Кальвин! Это он шлет ей числа. Кальвин напоминал ей о той первой задачке по тригонометрии, которую они решали вместе. Мег ухватилась за этот поток цифр, точно за спасательный круг, и держалась, пока боль, наведенная эхтрами, не миновала. Тогда она вновь сумела вернуться в мир слов, человеческих слов, которые Кальвину были ближе чисел.
– Кальвин! – окликнула она. – Ах, Кальвин!
Все ее вникание превратилось в одну сплошную тоску по родителям. Где-то сейчас папа? Успели ли мама с доктором Луизой позвонить в Брукхейвен? И что они сказали папе? Приедет ли он домой? А мама?.. Ей хотелось убраться, вернуться, свернуться клубочком и усесться у мамы на коленях, как она делала, когда была в возрасте Чарльза Уоллеса и нуждалась в утешении из-за какой-нибудь малой горести…
Нет, Мег.
Казалось, как будто чьи-то ласковые пальцы тянут ее назад, заставляя идти самой. Она попыталась вникнуть, сфокусировать свою мысленную речь, наконец-то направить ее луч на Прогиноскеса и Кальвина.
– Что случилось?
Прежде чем Прогиноскес сумел ответить, Мег ощутила серию мощных землетрясений. Что бы ни произошло, херувима это явно выбило из колеи. Наконец он передал ей:
– Чем дальше, тем хуже! Когда ты потянулась к руке мистера Дженкинса, ты вместо этого нащупала руку Дженкинса-эхтра. Теперь мы знаем, что как минимум один из них проник сюда вслед за нами.
– Но как?
– Нет, не через мистера Дженкинса, хотя он по-прежнему носит обличье Дженкинса. Быть может, Спорос…
– Спорос?
– Углубляющихся всегда губила гордыня. Быть может, Спорос внял речам эхтра – мы пока не знаем.

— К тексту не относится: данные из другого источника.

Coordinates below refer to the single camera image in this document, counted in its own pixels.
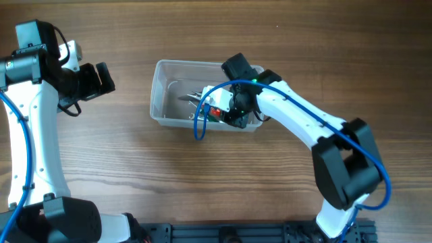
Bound green handled screwdriver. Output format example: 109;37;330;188
188;101;219;122

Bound small metal wrench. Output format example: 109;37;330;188
188;113;208;121

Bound clear plastic storage container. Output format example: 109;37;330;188
149;59;265;133

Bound black red screwdriver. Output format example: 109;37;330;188
209;107;221;118

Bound red handled cutters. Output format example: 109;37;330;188
178;94;201;101

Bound orange black needle-nose pliers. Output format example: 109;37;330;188
187;91;202;101

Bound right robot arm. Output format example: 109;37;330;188
221;53;392;241

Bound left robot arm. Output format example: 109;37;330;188
1;20;152;242

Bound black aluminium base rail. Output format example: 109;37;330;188
140;220;378;243

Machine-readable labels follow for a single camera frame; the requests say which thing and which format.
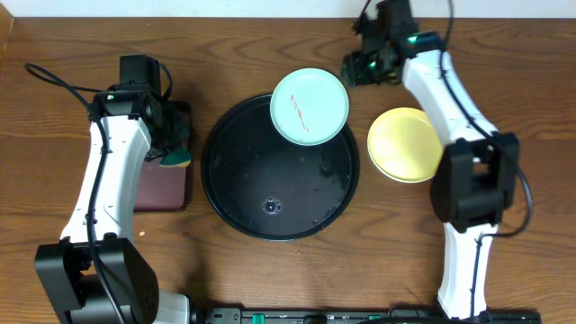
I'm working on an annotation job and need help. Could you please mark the green and orange sponge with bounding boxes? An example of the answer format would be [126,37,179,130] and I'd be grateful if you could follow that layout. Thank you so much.
[159,146,192,167]

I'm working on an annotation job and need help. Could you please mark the light blue plate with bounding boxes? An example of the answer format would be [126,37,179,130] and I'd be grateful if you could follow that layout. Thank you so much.
[270,67,350,146]
[370,155,437,184]

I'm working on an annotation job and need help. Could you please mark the yellow plate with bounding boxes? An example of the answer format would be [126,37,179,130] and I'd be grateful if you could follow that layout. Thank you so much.
[367,107,443,169]

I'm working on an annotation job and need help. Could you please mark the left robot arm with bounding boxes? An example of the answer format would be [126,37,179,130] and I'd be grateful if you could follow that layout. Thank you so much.
[25,55,202,324]

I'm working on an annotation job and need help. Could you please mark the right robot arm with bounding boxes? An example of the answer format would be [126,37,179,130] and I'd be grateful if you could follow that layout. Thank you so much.
[341,0,519,320]

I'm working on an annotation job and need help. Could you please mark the round black serving tray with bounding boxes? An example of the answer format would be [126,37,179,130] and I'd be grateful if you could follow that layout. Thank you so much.
[201,94,360,241]

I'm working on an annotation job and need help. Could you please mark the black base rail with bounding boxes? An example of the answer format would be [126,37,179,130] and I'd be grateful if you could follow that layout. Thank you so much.
[190,306,542,324]

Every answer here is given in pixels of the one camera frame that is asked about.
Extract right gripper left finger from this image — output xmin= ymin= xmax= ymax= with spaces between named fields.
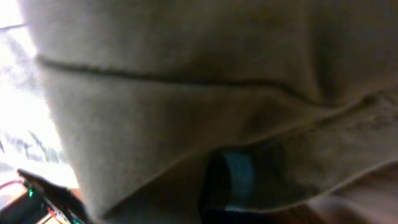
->
xmin=17 ymin=169 xmax=90 ymax=223

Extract khaki shorts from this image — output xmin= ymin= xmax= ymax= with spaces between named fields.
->
xmin=20 ymin=0 xmax=397 ymax=223

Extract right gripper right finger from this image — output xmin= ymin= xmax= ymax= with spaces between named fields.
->
xmin=198 ymin=151 xmax=280 ymax=224

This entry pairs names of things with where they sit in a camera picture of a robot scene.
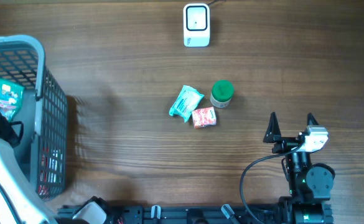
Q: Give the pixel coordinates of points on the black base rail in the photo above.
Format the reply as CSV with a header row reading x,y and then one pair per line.
x,y
200,214

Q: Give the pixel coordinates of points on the green lid jar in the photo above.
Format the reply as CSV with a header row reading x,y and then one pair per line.
x,y
221,93

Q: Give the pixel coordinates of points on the grey plastic basket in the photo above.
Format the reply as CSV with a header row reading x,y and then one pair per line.
x,y
41,154

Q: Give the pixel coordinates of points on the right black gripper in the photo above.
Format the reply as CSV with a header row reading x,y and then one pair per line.
x,y
273,134

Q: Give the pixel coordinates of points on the white barcode scanner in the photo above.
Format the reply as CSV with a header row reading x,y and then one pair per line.
x,y
196,18

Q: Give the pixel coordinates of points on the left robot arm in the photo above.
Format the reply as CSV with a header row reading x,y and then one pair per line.
x,y
18,201

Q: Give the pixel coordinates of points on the teal wet wipes packet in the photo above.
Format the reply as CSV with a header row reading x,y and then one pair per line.
x,y
187,101

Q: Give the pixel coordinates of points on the red orange candy packet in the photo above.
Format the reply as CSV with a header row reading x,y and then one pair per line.
x,y
204,117

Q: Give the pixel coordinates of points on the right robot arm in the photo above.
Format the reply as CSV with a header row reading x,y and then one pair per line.
x,y
309,184

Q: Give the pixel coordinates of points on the green 3M gloves bag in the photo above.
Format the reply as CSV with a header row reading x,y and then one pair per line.
x,y
11,97

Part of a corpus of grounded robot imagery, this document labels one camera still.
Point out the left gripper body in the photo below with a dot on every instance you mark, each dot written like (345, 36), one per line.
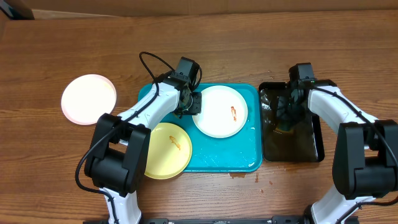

– И что же вы сделали? Как вы сумели меня оттуда вытащить? Это было так больно – я и не думала, что бывает такая боль! А потом я почувствовала, как ты, Прого, дал мне Имя, а ты, Кэл, посылал мне числа, и тогда боль отступила и я снова сделалась собой.
Кальвин передал ей:
– Прогиноскес отправил множество маленьких фарандол, которые защекотали Дженкинса-эхтра. От неожиданности он растерялся и отпустил тебя.
– А где он теперь, этот эхтр?
– Не важно, где он, Мег! – резко ответил Прогиноскес. – Он тут. Он с нами, в Иаде.
– То есть нам по-прежнему грозит опасность?
– Всей Иаде грозит опасность. Всем митохондриям, что обитают в этом теле, грозит опасность.
– В этом теле?
Прогиноскес ничего не ответил. Это тело было Чарльзом Уоллесом!
– И что же мы будем делать?
После очередного извержения вулкана Прогиноскес ответил:
– Главное, не поддаваться панике.
Она обратилась к Кальвину – и Кальвин вник в ответ.
– Ты понимал, что со мной творится? – спросила Мег.
– Сперва не понимал. Потом Прогиноскес мне объяснил.
Кальвин отвечал как-то жутко, неестественно тихо. Мег почувствовала, что он от нее что-то скрывает.
– Те маленькие фарандолы… те, что меня спасли… с ними все в порядке?